▶ _What is being asked_
For the entries below, print exactly the lines between the line holding "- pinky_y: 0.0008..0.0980" and the line holding "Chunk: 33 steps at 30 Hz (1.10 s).", inclusive, and nothing else.

▶ _Data section_
▽
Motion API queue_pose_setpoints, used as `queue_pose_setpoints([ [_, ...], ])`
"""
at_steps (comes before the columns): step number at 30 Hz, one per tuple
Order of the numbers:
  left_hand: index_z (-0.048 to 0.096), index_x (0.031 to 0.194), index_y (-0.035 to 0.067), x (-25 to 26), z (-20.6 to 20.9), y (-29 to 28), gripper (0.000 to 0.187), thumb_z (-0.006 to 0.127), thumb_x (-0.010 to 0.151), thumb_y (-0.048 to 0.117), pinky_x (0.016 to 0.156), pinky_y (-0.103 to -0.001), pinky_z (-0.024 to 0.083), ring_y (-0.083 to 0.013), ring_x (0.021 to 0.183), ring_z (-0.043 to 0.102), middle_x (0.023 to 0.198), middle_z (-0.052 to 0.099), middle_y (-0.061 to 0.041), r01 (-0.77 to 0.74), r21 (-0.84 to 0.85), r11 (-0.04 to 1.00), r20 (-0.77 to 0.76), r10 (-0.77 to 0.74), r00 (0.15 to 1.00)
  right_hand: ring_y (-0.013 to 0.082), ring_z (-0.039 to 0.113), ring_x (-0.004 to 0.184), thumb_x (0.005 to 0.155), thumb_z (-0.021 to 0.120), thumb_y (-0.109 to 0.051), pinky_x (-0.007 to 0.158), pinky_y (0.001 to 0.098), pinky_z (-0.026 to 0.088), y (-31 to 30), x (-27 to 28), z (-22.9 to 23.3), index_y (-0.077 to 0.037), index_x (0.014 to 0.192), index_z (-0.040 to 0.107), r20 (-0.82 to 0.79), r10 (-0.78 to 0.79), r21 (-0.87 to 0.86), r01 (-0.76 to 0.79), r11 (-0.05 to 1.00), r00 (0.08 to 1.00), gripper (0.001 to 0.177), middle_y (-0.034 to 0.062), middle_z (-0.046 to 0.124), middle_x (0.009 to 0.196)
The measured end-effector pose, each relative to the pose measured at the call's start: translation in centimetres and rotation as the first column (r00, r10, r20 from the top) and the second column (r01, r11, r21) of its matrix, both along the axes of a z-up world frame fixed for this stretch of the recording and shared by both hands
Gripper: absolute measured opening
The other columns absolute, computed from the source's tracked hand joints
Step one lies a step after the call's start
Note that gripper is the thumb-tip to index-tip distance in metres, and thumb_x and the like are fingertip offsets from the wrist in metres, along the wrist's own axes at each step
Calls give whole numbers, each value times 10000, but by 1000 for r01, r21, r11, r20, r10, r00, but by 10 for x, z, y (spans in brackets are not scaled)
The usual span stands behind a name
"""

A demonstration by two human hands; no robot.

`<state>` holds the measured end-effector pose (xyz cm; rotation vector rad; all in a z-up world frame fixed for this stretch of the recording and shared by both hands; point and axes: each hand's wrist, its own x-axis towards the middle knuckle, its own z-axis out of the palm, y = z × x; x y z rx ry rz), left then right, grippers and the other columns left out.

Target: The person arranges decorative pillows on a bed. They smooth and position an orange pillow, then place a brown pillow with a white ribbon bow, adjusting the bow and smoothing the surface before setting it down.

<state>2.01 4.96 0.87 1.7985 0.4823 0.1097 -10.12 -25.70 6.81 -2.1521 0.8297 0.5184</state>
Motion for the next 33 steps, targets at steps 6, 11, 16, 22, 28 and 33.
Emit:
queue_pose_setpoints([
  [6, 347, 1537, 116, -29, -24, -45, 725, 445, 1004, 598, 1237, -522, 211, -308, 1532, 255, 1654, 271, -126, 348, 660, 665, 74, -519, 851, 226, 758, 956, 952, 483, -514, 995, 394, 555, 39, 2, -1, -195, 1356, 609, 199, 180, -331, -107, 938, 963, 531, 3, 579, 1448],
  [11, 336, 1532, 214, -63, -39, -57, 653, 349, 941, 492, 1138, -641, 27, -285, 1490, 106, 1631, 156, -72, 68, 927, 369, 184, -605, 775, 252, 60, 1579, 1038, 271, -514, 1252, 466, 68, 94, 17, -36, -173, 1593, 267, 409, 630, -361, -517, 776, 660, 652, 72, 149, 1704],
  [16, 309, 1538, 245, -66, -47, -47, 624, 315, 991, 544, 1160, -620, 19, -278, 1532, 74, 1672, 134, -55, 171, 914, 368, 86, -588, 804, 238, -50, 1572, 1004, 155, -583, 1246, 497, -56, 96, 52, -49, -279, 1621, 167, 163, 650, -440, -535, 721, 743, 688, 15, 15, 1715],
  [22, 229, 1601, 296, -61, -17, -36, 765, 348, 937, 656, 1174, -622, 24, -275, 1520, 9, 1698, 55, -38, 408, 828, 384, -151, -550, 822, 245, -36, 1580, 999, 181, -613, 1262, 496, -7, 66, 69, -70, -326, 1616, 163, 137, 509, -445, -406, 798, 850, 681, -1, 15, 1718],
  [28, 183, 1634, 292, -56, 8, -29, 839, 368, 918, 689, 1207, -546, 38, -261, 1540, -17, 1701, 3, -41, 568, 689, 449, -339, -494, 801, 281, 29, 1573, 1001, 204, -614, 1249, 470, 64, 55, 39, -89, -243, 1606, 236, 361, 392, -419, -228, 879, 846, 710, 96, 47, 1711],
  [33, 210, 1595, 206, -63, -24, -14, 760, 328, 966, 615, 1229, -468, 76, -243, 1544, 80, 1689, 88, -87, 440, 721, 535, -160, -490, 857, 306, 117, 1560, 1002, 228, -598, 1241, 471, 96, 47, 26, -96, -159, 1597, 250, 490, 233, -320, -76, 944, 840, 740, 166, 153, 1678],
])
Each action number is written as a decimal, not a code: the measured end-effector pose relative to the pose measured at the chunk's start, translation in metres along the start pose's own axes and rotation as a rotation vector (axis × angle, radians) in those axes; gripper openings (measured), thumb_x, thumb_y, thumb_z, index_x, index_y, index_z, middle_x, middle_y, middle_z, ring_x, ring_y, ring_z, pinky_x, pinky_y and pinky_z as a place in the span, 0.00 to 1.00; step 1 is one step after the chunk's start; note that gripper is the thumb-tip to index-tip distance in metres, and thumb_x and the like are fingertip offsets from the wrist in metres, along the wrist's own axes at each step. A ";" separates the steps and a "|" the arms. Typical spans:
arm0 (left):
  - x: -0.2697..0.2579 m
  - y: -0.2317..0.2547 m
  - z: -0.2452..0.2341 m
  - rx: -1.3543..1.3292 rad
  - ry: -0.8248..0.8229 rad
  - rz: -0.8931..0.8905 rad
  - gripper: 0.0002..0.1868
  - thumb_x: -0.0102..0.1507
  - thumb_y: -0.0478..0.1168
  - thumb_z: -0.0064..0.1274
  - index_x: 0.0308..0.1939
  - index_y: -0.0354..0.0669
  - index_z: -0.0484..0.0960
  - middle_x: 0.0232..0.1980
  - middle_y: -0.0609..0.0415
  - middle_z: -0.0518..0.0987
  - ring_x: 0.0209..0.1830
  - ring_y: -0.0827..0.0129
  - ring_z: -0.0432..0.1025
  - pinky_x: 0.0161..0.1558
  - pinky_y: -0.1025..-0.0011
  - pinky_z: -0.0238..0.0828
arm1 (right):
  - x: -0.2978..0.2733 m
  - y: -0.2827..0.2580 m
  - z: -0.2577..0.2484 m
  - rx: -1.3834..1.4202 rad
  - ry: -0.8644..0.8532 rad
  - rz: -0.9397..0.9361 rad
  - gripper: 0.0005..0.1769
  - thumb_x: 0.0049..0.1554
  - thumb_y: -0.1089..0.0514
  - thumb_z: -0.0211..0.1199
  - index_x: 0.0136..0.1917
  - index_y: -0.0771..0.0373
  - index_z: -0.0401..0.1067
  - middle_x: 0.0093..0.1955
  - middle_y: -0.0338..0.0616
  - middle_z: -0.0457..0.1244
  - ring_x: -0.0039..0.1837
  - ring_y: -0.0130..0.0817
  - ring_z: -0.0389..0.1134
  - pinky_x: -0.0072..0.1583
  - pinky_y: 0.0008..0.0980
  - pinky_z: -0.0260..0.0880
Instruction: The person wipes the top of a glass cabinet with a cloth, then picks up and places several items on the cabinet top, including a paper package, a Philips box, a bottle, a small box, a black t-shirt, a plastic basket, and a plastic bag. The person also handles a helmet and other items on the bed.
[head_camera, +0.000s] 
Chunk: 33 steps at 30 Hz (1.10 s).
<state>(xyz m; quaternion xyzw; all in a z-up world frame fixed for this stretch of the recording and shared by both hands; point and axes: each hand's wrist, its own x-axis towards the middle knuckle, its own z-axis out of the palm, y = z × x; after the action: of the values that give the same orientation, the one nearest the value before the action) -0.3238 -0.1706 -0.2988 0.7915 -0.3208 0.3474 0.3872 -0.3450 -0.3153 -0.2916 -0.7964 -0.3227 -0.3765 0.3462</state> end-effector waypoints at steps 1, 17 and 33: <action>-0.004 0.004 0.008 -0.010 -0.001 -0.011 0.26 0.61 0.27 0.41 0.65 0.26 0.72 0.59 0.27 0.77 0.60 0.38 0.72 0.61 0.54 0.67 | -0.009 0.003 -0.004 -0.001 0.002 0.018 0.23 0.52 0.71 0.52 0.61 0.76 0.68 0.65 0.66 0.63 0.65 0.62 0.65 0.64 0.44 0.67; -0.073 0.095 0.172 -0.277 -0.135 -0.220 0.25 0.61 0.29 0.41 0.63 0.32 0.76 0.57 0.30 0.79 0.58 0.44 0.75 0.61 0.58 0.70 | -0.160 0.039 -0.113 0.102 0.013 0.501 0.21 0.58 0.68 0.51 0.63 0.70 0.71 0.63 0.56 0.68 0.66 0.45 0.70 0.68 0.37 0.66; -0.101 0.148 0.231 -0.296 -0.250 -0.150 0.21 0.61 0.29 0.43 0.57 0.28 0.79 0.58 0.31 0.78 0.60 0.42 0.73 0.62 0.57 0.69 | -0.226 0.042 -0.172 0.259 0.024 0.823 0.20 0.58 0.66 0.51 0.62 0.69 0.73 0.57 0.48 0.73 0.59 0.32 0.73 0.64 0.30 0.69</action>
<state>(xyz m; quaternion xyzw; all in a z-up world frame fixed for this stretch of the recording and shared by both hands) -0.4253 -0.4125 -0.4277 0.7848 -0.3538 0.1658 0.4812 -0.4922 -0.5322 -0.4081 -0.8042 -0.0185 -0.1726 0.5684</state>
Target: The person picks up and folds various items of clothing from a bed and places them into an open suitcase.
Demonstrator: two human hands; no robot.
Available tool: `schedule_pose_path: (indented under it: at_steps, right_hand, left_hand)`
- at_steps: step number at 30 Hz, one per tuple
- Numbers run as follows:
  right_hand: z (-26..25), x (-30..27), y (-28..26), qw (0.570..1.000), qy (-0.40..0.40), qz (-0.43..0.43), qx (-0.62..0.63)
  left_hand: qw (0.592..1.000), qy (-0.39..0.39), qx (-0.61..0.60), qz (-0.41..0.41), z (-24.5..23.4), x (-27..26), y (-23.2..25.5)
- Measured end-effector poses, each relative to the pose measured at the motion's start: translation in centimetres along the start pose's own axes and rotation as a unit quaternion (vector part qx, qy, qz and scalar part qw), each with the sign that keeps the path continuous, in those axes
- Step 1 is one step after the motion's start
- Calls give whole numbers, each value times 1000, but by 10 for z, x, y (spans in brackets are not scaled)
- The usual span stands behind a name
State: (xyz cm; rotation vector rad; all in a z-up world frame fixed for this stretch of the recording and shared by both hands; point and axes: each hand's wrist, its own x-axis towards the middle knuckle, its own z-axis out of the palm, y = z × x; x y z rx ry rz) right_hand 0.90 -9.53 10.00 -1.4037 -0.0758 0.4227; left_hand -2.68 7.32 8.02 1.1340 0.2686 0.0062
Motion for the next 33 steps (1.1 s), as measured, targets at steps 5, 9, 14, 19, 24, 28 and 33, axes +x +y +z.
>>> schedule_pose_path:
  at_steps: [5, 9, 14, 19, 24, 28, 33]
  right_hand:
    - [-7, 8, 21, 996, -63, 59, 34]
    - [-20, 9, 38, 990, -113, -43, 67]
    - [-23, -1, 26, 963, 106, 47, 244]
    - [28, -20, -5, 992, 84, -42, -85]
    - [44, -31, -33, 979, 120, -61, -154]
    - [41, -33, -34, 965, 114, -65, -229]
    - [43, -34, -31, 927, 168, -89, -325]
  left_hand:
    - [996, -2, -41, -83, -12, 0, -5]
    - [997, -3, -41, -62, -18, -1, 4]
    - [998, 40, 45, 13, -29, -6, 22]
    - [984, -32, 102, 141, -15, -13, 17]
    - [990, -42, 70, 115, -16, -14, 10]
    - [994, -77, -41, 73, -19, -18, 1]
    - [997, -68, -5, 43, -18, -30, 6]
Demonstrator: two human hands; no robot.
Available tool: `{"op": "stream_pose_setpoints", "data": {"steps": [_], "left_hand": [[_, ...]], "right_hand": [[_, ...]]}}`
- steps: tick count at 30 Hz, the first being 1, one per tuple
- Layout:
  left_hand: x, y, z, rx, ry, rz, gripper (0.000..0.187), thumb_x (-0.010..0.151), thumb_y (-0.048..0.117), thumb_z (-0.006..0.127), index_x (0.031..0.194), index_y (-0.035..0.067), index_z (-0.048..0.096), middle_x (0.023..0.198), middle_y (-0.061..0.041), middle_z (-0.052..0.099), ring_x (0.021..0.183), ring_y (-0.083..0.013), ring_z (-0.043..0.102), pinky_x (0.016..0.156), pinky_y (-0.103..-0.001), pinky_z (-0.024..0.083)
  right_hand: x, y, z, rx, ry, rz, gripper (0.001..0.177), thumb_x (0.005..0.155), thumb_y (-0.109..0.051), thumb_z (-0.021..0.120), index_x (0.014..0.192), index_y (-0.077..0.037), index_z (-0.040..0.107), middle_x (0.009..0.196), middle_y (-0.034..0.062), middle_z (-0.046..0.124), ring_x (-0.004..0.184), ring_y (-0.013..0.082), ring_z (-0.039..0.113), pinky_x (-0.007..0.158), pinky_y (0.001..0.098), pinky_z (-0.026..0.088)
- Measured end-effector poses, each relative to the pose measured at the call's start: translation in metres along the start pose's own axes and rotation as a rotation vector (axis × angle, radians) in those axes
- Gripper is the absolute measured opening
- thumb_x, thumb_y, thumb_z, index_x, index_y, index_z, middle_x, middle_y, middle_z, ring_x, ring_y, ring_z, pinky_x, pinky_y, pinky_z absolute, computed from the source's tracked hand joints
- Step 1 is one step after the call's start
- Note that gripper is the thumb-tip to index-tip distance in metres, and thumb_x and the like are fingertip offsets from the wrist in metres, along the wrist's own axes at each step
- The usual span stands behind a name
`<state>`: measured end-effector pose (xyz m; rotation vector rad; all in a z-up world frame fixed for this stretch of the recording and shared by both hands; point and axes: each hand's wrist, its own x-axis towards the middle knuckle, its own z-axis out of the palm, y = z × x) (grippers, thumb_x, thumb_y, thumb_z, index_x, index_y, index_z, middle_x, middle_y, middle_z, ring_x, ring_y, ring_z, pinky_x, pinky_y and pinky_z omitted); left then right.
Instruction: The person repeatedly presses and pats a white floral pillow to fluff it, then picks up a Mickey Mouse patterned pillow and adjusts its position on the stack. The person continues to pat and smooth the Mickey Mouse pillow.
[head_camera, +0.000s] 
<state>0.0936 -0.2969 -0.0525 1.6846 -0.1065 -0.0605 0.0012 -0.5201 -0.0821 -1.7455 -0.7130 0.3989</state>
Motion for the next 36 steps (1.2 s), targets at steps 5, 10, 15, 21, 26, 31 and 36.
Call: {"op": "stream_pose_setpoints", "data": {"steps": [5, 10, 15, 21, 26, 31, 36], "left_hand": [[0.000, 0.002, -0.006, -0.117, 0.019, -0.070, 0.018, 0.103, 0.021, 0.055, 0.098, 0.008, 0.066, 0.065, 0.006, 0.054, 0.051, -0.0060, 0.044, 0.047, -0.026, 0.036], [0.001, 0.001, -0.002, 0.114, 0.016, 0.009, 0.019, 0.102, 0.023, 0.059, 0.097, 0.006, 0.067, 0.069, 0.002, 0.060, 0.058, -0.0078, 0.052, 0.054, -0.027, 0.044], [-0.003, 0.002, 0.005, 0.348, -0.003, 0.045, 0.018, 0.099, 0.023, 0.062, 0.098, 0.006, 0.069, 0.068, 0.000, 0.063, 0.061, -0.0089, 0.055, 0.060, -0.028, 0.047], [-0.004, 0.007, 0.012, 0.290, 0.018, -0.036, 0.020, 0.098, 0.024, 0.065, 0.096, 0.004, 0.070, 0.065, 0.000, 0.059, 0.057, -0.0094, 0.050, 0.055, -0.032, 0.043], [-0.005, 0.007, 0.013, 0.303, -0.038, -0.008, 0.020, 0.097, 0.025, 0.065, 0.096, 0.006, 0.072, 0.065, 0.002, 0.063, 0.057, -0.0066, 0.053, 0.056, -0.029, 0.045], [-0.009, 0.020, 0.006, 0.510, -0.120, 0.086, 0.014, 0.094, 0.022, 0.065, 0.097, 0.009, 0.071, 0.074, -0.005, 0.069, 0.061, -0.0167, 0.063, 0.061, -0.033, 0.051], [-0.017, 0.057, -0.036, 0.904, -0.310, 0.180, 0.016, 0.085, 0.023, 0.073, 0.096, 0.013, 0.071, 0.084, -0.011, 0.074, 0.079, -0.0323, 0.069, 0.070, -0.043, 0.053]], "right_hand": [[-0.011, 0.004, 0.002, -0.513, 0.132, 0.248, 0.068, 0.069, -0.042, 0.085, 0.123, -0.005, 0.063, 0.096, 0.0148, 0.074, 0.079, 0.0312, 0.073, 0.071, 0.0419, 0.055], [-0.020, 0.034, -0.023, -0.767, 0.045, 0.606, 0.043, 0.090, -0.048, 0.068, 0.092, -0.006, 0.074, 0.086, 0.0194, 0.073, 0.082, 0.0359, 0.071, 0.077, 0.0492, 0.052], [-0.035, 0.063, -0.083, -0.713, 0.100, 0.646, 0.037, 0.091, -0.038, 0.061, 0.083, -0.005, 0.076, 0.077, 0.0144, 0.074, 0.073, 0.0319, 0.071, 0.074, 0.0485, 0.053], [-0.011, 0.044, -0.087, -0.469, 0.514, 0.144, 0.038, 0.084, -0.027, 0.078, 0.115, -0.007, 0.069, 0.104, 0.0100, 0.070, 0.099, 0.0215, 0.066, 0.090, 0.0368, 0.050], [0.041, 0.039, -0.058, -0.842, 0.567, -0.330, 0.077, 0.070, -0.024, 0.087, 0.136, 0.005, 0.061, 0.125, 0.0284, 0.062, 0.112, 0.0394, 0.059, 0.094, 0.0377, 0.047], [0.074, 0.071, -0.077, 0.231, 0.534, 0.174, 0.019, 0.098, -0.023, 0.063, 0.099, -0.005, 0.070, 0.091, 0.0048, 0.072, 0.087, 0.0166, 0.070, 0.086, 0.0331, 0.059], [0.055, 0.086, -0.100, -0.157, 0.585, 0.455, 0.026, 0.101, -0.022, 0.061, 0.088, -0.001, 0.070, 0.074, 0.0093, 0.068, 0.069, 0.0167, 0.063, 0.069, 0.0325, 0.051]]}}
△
▶ _Written answer_
  - pinky_y: 0.0008..0.0980
  - pinky_z: -0.0260..0.0880
Instruction: The person wipes the top of a glass cabinet with a cloth, then picks up and places several items on the cabinet top, including a paper package, a Philips box, a bottle, a small box, a black t-shirt, a plastic basket, and a plastic bag. The person also handles a helmet and other items on the bed.
[head_camera, +0.000s] 
Chunk: 33 steps at 30 Hz (1.10 s).

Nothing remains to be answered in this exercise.